From the listing below, copy each line that contains the word "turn".

== Segment start ==

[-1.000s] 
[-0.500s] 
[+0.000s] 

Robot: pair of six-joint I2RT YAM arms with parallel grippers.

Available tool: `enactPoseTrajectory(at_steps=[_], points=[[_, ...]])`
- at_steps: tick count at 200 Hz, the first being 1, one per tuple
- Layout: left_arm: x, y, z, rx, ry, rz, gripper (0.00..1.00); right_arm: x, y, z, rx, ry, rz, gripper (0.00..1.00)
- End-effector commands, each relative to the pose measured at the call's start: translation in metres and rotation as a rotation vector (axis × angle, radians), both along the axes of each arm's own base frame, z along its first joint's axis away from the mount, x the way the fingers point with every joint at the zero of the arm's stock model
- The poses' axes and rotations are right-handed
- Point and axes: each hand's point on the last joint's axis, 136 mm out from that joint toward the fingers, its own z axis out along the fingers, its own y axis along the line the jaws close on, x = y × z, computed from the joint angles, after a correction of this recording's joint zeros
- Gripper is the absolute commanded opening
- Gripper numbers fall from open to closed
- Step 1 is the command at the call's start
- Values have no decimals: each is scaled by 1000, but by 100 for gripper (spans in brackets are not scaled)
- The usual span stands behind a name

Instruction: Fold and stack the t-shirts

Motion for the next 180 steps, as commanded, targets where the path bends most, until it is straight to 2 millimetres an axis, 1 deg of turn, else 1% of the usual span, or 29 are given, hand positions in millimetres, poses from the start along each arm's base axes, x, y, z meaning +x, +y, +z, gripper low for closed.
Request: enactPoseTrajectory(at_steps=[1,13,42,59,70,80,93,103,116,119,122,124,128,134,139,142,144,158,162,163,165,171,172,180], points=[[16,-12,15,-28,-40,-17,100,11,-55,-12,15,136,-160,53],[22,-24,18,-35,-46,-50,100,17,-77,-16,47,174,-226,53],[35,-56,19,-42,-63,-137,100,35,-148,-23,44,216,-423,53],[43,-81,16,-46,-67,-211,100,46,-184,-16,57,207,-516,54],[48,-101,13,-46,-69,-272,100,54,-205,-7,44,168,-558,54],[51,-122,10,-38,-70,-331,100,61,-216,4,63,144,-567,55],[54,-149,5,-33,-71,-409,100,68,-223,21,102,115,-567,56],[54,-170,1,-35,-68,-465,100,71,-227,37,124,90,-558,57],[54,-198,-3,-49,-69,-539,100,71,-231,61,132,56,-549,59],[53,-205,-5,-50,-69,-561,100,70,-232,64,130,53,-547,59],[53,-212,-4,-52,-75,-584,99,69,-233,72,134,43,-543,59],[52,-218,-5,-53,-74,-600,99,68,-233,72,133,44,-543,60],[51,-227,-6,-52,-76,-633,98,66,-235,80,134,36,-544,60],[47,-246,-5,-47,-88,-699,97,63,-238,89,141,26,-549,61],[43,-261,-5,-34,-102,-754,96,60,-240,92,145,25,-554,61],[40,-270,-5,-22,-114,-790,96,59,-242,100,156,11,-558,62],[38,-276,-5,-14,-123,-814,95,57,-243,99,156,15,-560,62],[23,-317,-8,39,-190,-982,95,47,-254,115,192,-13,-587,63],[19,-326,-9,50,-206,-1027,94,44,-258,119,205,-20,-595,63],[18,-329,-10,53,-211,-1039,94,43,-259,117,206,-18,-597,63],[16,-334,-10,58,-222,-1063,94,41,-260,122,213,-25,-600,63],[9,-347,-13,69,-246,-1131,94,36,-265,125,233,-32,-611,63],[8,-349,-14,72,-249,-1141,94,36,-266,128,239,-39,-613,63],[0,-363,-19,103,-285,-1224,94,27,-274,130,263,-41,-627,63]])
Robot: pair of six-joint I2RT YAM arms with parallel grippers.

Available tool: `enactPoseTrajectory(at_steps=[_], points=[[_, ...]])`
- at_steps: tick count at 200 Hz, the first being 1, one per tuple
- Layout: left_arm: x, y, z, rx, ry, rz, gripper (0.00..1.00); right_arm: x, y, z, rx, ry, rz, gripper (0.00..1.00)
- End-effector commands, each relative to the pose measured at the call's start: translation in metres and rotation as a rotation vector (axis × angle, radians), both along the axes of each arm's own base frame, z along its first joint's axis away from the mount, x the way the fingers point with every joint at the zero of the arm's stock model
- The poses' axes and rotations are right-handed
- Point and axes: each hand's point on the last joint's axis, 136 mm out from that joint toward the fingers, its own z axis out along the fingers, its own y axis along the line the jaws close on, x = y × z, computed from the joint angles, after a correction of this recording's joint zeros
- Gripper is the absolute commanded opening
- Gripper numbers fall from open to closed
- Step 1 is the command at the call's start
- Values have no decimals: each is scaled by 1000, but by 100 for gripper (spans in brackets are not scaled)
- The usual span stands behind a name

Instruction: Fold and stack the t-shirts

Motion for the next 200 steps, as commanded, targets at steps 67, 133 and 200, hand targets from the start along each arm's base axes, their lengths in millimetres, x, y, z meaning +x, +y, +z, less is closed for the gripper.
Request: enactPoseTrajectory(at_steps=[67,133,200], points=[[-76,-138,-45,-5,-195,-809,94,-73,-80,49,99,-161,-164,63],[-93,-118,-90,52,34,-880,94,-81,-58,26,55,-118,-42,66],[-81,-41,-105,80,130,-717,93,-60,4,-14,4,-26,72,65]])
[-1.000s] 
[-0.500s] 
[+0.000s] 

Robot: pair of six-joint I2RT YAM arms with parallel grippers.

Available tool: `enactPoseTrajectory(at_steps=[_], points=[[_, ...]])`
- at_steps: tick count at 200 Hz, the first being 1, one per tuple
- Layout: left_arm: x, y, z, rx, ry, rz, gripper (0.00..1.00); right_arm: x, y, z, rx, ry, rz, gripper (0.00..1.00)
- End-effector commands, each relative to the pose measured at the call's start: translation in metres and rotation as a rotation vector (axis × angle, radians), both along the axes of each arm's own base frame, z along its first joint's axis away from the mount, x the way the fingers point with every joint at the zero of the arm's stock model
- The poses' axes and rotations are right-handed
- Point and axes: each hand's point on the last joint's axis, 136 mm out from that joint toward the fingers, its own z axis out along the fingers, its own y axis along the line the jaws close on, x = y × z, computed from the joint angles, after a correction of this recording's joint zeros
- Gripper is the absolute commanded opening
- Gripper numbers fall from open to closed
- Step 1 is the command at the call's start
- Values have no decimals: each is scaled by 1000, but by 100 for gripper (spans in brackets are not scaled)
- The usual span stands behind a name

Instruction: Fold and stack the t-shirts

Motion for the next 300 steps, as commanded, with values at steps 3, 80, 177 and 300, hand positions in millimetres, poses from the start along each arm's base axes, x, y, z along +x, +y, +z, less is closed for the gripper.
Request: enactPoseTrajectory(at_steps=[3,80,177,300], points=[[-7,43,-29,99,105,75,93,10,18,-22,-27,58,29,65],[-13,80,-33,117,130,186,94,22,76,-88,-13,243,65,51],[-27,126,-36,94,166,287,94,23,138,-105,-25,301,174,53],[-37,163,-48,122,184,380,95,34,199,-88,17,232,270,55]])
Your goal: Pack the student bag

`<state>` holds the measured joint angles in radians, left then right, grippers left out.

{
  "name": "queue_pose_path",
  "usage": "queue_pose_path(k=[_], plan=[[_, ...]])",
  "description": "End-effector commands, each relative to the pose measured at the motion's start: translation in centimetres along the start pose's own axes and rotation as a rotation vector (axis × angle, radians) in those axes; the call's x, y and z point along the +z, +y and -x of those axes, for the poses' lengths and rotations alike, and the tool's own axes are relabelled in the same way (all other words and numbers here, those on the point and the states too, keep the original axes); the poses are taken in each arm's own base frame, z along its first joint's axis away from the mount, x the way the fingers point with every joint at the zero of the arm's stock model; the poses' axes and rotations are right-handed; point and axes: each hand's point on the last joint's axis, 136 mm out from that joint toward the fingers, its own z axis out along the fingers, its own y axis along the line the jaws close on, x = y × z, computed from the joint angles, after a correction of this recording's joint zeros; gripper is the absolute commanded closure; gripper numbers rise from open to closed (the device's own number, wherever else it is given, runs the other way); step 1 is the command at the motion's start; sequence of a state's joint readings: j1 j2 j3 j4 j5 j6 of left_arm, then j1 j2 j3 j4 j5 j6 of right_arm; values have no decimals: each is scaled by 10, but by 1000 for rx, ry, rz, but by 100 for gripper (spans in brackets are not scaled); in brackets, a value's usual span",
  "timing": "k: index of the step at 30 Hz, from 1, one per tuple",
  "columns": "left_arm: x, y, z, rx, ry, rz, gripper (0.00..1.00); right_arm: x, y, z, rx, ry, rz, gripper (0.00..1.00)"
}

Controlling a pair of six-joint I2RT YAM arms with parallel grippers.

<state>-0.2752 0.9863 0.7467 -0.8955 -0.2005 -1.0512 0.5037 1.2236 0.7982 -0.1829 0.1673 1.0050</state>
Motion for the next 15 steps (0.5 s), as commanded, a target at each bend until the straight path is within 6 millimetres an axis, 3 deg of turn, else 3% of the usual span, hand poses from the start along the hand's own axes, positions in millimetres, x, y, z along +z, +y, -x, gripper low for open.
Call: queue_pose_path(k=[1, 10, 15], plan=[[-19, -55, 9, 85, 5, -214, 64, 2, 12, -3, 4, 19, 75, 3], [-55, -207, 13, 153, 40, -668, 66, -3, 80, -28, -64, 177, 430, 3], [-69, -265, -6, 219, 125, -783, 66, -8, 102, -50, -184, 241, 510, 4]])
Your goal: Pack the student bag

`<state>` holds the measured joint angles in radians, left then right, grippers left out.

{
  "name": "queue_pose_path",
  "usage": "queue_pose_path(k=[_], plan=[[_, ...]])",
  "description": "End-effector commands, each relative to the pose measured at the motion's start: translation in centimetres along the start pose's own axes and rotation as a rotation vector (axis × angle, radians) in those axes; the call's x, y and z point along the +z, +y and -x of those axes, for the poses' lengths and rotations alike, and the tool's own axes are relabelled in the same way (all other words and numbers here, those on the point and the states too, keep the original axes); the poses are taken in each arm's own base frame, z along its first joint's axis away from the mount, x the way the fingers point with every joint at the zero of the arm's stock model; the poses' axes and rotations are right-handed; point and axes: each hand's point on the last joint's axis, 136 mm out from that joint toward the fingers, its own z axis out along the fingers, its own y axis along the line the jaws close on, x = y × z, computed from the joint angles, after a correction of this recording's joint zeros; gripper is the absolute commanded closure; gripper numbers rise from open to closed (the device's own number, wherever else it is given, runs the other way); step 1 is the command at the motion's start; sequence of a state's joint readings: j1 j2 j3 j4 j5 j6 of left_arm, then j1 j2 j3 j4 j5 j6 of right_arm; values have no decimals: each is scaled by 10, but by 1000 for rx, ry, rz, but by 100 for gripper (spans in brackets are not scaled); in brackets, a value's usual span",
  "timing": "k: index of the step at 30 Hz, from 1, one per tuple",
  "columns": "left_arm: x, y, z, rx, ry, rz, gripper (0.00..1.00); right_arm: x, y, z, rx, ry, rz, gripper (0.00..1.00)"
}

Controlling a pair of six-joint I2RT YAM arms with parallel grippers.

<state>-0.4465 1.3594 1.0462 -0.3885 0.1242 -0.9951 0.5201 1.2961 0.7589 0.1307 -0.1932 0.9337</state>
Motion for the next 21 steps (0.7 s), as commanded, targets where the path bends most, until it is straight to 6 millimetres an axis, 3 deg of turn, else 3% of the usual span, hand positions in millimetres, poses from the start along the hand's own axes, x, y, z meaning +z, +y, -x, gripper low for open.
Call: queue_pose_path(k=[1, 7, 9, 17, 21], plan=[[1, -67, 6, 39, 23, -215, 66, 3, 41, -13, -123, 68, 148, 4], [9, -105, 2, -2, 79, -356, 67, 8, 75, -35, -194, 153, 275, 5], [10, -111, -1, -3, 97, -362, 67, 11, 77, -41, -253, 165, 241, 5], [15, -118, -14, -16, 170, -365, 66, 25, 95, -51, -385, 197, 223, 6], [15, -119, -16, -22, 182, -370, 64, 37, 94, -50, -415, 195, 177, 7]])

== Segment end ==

_Your response_:
Motion for the next 180 steps, as commanded, targets where the path bends most, until it is straight to 2 millimetres an axis, 1 deg of turn, else 1% of the usual span, or 29 are given, hand positions in millimetres, poses from the start along each arm's base axes, x, y, z meaning +x, +y, +z, gripper low for closed.
Motion for the next 15 steps (0.5 s), as commanded, a target at each bend until the straight path is within 6 millimetres an axis, 3 deg of turn, else 3% of the usual span, hand poses from the start along the hand's own axes, positions in millimetres, x, y, z along +z, +y, -x, gripper low for open.
Motion for the next 21 steps (0.7 s), as commanded, targets where the path bends most, until it is straight to 6 millimetres an axis, 3 deg of turn, else 3% of the usual span, hand positions in millimetres, poses from the start along the hand's own axes, x, y, z meaning +z, +y, -x, gripper low for open.

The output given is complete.